I have this dataframe:
01100MS,02200MS,02500MS,03100MS,22
626323,616720,616288,611860,622375
5188431,5181393,5173583,5165895,5152605
1915,1499,1310,1235,1907
1,4.1,4.41,4.441,4.4441
2,4.2,4.42,4.442,4.4442
3,4.3,4.43,4.443,4.4443
4,4.4,4.44,4.444,4.4444
5,4.5,4.45,4.445,4.4445
6,4.6,4.46,4.446,4.4446
7,4.7,4.47,4.447,4.4447
8,4.8,4.48,4.448,4.4448
9,4.9,4.49,4.449,4.4449
10,5,4.5,4.45,4.445
11,5.1,4.51,4.451,4.4451
I would like to have multiple headers. According to this post, I have done this:
dfr = pd.read_csv(file_input,sep=',',header=None,skiprows=0)
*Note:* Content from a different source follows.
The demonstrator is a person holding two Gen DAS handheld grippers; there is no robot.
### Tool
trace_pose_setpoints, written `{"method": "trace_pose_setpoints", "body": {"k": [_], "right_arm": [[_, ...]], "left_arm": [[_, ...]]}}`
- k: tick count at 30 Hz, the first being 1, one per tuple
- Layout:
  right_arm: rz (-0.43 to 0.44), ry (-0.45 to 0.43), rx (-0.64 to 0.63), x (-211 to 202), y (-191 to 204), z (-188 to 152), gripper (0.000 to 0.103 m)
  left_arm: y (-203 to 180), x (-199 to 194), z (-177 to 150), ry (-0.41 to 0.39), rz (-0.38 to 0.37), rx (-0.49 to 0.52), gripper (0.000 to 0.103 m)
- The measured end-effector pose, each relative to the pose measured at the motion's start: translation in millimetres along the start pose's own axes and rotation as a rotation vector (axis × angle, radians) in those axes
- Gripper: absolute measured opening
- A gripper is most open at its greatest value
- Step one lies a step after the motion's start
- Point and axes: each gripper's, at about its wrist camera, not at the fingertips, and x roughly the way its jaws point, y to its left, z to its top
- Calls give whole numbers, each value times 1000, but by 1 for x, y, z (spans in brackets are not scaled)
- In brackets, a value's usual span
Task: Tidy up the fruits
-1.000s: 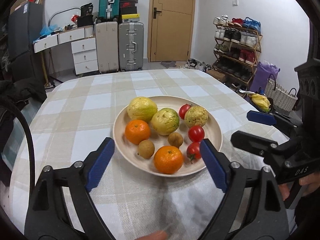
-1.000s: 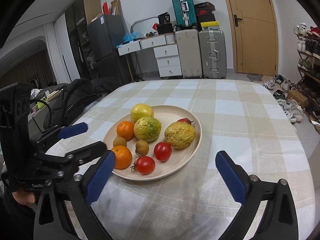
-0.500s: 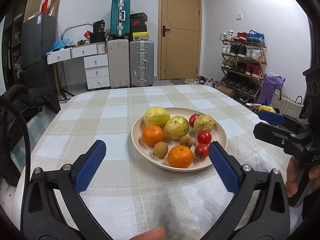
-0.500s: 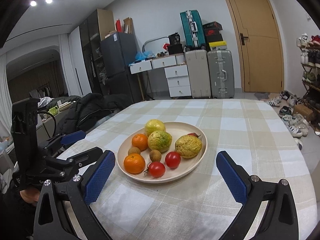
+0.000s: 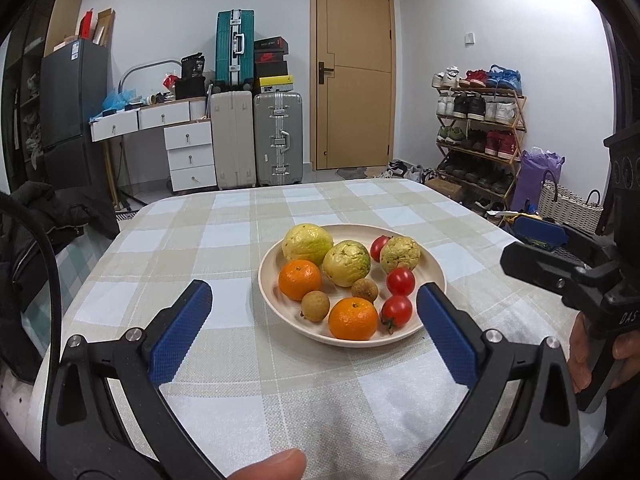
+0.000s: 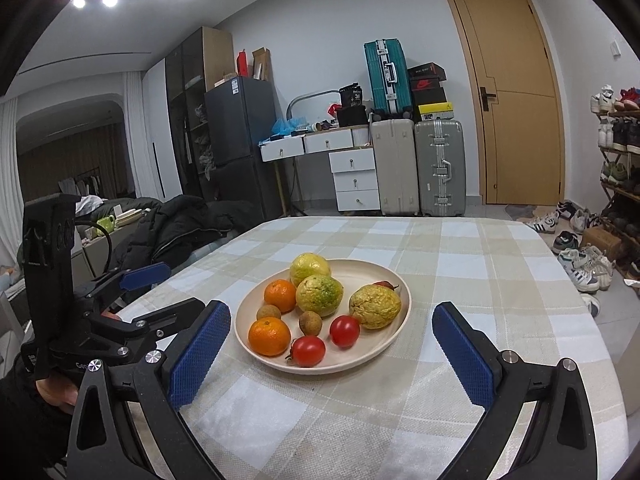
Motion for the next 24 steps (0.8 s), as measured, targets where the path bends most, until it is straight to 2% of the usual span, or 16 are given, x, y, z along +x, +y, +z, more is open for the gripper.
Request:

cols = tuple(zip(dfr.iloc[0], (dfr.iloc[1]).apply(lambda x: x[1:-1])))
However, I get an error:
TypeError: 'float' object is not subscriptable
The problem, I suppose, is due to the fact that 22 in the header is an integer. Indeed if I substitute 22 with A22 it works.
Due the fact that I have to work with multiple and large dataframe, I can not do it by end. As a consequence, I have tried this solution:
dfr.iloc[0] = dfr.iloc[0].apply(str)
but it does not seem to work.
Do you have some suggestions?
CodePudding user response:
apply(lambda x: x[1:-1])
removes the first and last character, this was needed in the other post you quote as the format was [col1] but in your case you want the same value as in the file.
The problem is that 22 has only 2 characters. So just remove the apply function and then you can build the multiIndex.